((

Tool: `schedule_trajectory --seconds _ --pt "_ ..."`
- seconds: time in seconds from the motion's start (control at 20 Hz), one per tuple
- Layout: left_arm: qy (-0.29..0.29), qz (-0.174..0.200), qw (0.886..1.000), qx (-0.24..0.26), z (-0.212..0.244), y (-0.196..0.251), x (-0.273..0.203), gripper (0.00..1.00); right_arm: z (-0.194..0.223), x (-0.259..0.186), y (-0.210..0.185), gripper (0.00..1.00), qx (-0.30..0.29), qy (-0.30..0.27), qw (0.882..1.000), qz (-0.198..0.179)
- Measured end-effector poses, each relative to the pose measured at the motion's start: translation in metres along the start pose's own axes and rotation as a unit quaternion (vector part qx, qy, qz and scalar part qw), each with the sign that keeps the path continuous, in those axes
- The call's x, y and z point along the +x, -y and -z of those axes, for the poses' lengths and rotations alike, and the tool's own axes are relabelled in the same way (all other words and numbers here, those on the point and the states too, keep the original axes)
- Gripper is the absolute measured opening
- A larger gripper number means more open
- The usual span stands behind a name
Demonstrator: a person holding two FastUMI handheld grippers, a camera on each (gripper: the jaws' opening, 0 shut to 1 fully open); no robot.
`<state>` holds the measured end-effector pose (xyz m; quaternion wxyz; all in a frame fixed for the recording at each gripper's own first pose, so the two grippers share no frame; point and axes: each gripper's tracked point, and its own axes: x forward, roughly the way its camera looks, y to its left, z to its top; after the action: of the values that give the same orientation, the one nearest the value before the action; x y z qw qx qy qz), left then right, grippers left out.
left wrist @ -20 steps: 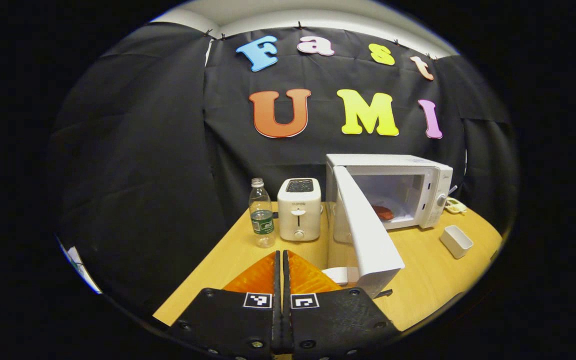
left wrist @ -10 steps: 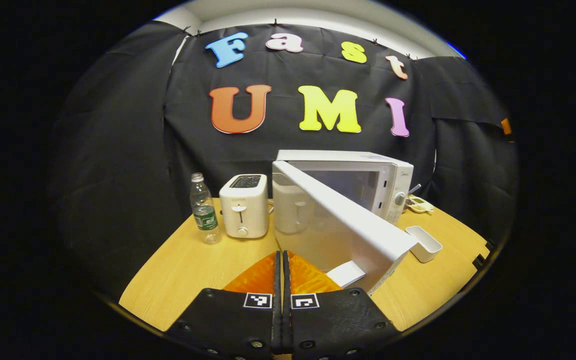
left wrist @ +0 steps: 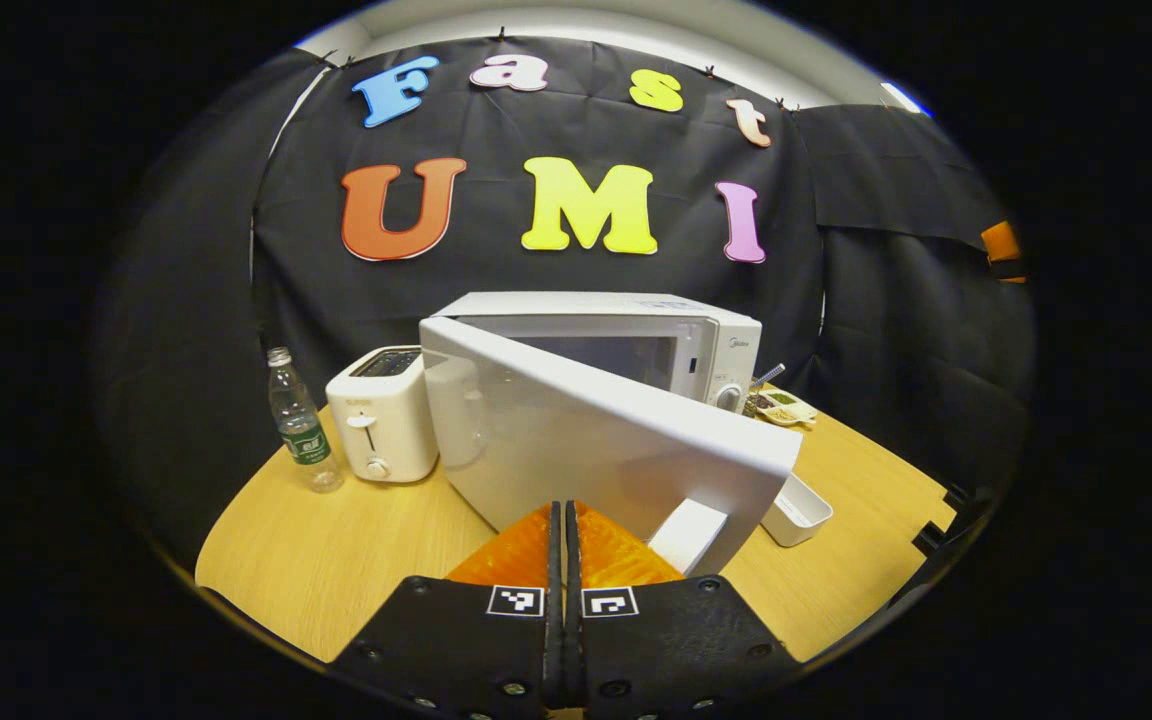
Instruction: Open the microwave oven with the left hand, put the food in, and close the microwave oven.
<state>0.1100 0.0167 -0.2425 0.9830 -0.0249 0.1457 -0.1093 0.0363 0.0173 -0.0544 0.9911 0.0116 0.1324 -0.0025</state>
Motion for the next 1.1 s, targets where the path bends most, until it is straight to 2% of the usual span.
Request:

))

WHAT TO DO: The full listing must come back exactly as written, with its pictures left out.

SOLUTION TO THIS PROBLEM:
Tool: `schedule_trajectory --seconds _ --pt "_ ..."`
- seconds: time in seconds from the motion's start (control at 20 Hz), one per tuple
- Layout: left_arm: qy (-0.29..0.29), qz (-0.174..0.200), qw (0.886..1.000), qx (-0.24..0.26), z (-0.212..0.244), y (-0.196..0.251), x (-0.273..0.203), gripper (0.00..1.00); right_arm: z (-0.194..0.223), x (-0.259..0.186), y (-0.210..0.185), gripper (0.00..1.00), qx (-0.30..0.29), qy (-0.30..0.27), qw (0.882..1.000), qz (-0.198..0.179)
- Measured end-effector poses, each relative to the pose measured at the motion's start: translation in metres along the start pose's own axes and rotation as a unit quaternion (vector part qx, qy, qz and scalar part qw), each with the sign that keeps the path continuous, in those axes
- The call's x, y and z point along the +x, -y and -z of those axes, for the poses' lengths and rotations alike, and the tool's own axes are relabelled in the same way (all other words and numbers here, those on the point and the states too, keep the original axes)
- Gripper is the absolute measured opening
- A larger gripper number means more open
- The usual span stands behind a name
Demonstrator: a person holding two FastUMI handheld grippers, a camera on each (gripper: the jaws' opening, 0 shut to 1 fully open); no robot.
`<state>` holds the measured end-effector pose (xyz m; quaternion wxyz; all in a frame fixed for the recording at each gripper's own first pose, so the two grippers share no frame; point and axes: each gripper's tracked point, and its own axes: x forward, roughly the way its camera looks, y to its left, z to its top; after the action: of the values that give the same orientation, the one nearest the value before the action; x y z qw qx qy qz), left then right, grippers left out.
left wrist @ -20 steps: 
left wrist @ -10 steps: 
left wrist @ +0 steps: 
Instruction: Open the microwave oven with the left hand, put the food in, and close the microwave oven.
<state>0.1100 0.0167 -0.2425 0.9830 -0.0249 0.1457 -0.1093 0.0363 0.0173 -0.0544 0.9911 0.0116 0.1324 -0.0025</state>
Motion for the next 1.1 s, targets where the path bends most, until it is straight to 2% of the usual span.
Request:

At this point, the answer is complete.